Por tanto, todo el juego consiste básicamente en encontrar a Hans Voralberg. El problema es que ya no está en los Alpes franceses, sino que ha viajado a Siberia. Así que Kate Walker se embarca en un viaje en el que tiene que conseguir que un tren mecánico la lleve por la misma ruta que recorrió Hans hace muchos años para conseguir por fin su firma y volver a casa. Como hay cuatro juegos en la serie, probablemente no lo consiga al primer intento. El juego ofrece puzles y muchas conversaciones con diferentes personas. Si jugaste a Syberia a principios de la década de 2000, no hay absolutamente nada nuevo bajo el sol en la historia. No se ha añadido ningún contenido, los actores de doblaje son los mismos y la historia es 1:1 igual que entonces. Es discutible cuánto puedes esperar aquí, pero con pequeños añadidos narrativos, rizos aquí y allá o un poco de estilo habría bastado. Pero no lo hay como tal.

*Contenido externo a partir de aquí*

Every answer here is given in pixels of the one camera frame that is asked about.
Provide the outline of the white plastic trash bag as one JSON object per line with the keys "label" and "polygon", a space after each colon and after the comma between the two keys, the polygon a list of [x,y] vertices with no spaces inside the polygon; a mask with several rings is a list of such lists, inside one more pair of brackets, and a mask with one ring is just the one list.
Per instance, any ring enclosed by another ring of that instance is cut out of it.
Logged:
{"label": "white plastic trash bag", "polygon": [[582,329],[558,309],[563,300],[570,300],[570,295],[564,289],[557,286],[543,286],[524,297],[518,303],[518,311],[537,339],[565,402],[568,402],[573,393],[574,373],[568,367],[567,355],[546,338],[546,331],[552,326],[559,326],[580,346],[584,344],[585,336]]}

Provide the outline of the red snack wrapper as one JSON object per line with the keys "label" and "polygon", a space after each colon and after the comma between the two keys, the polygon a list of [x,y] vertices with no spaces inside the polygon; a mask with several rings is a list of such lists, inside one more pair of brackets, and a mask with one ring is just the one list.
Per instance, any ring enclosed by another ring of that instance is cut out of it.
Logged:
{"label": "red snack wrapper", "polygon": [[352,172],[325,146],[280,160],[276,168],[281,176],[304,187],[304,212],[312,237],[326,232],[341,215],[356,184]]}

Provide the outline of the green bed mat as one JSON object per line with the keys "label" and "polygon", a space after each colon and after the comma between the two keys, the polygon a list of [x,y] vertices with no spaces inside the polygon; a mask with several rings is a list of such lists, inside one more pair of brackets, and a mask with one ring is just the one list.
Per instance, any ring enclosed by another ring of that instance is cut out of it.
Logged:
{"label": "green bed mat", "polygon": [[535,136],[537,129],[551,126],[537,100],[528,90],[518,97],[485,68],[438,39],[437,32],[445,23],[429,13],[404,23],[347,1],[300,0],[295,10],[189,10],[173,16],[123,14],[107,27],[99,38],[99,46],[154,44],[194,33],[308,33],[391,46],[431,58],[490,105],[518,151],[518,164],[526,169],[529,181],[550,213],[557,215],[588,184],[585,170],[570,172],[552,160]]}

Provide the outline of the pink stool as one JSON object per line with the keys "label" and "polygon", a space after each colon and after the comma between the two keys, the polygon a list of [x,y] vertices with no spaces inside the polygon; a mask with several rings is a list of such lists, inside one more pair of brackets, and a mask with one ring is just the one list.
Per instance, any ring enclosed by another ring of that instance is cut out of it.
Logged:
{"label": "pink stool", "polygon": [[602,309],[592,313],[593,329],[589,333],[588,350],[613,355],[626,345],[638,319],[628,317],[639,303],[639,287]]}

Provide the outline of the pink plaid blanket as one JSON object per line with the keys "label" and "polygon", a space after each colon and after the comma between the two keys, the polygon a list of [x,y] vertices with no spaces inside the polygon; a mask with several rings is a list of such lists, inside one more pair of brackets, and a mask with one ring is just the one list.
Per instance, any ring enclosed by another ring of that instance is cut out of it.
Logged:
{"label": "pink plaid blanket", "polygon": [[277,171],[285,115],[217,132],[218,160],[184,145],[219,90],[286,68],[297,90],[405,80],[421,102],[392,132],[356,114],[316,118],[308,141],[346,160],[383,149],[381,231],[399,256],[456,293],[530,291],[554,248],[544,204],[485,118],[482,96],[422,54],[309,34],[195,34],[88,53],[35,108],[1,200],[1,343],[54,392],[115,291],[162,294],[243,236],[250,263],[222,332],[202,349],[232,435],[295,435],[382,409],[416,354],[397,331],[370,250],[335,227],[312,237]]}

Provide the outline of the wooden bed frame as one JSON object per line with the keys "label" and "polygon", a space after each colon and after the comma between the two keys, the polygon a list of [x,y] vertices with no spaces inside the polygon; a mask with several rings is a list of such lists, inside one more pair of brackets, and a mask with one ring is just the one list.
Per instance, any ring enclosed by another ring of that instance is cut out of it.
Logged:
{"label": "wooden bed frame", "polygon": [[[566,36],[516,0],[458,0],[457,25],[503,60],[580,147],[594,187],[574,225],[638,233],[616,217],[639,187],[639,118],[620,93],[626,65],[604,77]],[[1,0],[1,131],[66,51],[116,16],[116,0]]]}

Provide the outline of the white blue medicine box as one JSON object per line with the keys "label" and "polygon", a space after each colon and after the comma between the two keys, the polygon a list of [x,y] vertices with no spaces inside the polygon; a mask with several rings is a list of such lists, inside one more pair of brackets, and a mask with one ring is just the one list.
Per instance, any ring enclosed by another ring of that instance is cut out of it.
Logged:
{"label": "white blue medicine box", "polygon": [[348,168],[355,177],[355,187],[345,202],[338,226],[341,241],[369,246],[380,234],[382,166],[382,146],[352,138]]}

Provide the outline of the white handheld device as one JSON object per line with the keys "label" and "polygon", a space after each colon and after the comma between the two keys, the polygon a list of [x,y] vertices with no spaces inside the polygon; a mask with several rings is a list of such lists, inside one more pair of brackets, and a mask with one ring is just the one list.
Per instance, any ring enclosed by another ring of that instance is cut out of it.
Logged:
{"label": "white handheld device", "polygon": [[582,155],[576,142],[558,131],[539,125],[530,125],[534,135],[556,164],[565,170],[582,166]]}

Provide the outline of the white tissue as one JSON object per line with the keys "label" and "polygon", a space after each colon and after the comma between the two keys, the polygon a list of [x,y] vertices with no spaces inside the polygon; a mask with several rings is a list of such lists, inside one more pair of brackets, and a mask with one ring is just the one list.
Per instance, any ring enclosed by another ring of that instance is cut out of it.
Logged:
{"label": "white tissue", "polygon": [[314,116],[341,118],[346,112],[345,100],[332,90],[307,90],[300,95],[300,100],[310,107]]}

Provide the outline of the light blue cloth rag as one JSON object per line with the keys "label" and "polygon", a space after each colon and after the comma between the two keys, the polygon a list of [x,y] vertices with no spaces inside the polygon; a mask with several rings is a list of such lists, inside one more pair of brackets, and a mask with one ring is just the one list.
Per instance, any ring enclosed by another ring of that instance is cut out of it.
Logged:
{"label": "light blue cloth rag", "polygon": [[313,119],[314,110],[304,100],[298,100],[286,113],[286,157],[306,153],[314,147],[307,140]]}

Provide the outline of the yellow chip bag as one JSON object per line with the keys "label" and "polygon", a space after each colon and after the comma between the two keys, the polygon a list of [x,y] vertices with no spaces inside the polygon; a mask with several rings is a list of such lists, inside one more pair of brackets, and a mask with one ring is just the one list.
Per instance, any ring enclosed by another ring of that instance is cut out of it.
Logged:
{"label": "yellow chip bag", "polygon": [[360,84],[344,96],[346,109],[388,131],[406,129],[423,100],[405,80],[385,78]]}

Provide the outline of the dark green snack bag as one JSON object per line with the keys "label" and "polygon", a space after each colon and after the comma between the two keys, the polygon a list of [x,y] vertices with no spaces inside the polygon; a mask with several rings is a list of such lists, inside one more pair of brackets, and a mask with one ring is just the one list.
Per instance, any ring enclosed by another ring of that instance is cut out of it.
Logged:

Sin embargo, hay algunas novedades en Syberia Remastered. La película de introducción está realizada en 4K y en pantalla panorámica. Por desgracia, esto no continúa a lo largo de todo el juego, lo que me decepcionó. Algunas secuencias muestran obviamente antiguos clips de vídeo en 4:3, que tenían los viejos monitores de ordenador de entonces. Se han restaurado para que estén menos pixelados que antes, pero el cambio entre 16:9 y 4:3 resulta confuso. También demuestra que el juego puede no haber tenido el mayor presupuesto. Una solución podría haber sido recortar la parte superior de la imagen o estirar el vídeo, pero no se ha hecho, lo que resulta un poco chocante.
Los gráficos, por otra parte, han mejorado significativamente. Los entornos, que datan de principios de la década de 2000, tienen un aspecto estupendo en alta resolución y muestran el característico estilo artístico de Benoît Sokal. Es un placer explorar la ciudad y ver los edificios antiguos en alta resolución. A diferencia de las secuencias de vídeo, todo el juego está en 16:9 y la música es la misma que en el juego original. En general, no ha cambiado mucho.
En cuanto al gameplay, todo sigue igual. Puedes controlar a Kate Walker con el ratón y el mando, directamente o haciendo clic en el destino, igual que en el original. Yo jugué con ratón y teclado porque creo que es la mejor forma de experimentar las aventuras de apuntar y hacer clic.
En definitiva, Syberia Remastered es casi una copia 1:1 del juego original. Si ya has jugado a Syberia, el remaster es principalmente un reencuentro nostálgico. Sin embargo, si eres nuevo en la serie, es un juego de aventuras fino y bello que se centra en lo artístico más que en lo entretenido.